> _Exercise details_
Report, in full, each line of the material below in which the string "hand" occurs.

= = = =

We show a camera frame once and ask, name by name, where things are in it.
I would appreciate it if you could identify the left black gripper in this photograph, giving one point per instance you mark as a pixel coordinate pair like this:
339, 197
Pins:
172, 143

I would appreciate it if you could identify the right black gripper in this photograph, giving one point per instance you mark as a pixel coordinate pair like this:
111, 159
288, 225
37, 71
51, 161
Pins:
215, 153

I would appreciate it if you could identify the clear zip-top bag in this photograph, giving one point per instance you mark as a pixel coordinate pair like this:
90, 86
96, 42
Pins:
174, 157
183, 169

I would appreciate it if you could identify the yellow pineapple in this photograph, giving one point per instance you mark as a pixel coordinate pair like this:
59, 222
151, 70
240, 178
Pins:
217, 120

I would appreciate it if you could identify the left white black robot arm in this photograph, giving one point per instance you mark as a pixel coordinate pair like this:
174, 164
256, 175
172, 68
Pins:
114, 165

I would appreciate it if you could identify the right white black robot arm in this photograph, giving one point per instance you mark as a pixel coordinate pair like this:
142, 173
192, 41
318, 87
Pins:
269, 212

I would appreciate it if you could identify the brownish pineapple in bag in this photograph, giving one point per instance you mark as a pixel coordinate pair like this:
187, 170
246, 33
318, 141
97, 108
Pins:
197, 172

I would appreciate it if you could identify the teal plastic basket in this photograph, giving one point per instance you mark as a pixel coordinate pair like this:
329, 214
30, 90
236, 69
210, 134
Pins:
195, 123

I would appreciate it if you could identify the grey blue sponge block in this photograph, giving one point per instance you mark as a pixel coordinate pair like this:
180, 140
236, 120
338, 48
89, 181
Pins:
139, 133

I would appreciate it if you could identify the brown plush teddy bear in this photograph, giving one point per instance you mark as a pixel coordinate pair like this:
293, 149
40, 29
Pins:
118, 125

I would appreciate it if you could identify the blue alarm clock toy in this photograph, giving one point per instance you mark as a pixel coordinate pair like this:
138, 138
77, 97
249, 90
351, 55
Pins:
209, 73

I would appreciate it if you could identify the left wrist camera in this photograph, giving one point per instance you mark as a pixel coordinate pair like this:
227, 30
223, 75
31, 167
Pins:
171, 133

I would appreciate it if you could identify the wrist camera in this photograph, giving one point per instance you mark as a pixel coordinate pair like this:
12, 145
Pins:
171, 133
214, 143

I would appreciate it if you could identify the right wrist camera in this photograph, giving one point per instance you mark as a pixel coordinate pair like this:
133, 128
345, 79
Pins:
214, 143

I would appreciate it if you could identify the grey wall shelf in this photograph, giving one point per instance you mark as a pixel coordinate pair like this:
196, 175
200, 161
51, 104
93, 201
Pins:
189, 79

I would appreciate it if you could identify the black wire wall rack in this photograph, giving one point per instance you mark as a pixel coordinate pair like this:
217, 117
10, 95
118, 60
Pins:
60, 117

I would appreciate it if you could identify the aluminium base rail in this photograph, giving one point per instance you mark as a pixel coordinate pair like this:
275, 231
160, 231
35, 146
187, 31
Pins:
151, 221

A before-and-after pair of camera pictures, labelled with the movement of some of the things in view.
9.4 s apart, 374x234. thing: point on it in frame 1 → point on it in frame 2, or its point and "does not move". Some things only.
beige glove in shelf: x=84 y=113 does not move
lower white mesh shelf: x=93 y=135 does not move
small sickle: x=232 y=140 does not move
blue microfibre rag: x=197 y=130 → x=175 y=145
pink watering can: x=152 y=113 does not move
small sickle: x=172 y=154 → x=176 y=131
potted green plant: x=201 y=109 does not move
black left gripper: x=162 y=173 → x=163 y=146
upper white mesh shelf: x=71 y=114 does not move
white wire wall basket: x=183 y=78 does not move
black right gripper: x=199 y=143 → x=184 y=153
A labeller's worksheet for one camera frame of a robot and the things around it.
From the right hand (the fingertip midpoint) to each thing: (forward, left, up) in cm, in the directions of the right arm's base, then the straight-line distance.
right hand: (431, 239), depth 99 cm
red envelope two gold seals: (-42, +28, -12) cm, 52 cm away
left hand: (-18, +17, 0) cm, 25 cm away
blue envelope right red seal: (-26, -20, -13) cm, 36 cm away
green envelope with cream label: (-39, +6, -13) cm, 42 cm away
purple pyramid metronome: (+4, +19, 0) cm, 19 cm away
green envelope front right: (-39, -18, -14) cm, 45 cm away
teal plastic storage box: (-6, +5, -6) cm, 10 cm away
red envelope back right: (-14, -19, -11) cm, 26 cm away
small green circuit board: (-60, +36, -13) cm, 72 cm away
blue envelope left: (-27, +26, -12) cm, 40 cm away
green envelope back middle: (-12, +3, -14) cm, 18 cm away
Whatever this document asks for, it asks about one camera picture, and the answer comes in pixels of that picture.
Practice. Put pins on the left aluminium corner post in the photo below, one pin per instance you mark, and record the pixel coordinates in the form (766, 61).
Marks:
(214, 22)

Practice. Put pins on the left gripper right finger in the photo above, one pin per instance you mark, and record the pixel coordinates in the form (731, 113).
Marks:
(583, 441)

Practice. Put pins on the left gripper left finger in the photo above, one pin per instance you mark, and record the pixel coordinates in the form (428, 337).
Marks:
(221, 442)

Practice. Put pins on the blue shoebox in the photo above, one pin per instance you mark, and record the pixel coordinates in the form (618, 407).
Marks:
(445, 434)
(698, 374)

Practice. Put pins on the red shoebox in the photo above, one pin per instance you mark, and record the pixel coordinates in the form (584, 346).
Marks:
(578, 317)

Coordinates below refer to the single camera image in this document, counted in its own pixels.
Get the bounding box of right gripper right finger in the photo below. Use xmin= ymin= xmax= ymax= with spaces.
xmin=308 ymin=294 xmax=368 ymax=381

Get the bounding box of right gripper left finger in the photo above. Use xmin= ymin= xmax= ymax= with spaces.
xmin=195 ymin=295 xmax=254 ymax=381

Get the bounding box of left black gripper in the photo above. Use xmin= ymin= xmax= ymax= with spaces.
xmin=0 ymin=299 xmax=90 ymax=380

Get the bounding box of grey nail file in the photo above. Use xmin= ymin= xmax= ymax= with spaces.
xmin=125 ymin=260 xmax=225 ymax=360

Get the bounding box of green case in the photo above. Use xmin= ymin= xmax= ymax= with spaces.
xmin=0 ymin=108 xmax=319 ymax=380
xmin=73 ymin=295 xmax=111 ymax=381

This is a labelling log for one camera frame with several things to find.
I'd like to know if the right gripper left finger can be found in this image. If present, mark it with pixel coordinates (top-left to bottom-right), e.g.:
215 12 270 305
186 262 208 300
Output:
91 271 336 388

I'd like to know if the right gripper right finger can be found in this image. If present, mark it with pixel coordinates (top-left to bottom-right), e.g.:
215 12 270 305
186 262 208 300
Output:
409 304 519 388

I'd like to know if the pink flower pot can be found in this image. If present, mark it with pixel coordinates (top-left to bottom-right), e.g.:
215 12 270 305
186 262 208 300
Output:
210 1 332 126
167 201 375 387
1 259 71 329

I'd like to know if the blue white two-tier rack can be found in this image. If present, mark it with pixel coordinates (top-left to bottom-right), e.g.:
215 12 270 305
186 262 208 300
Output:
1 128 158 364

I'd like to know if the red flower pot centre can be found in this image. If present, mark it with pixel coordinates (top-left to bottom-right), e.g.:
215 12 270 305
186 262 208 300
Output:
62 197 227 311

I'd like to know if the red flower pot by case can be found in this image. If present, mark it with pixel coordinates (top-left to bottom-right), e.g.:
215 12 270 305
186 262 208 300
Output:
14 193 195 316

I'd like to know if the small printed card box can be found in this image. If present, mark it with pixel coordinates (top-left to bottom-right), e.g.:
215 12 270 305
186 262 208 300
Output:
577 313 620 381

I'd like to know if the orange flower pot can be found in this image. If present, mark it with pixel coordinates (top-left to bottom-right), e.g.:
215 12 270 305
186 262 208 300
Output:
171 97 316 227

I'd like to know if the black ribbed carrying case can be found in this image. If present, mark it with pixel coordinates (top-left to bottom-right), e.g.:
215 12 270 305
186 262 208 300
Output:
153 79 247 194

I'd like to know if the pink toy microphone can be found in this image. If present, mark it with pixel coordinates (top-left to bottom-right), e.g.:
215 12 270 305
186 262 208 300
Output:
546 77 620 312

= = = =

> _Task solution_
From the right hand (the fingertip midpoint) to each thing: (forward, left, up) in cm, in the directions of the right arm's base, then the straight-line distance.
right hand: (431, 239), depth 99 cm
left hand: (-18, +17, 0) cm, 25 cm away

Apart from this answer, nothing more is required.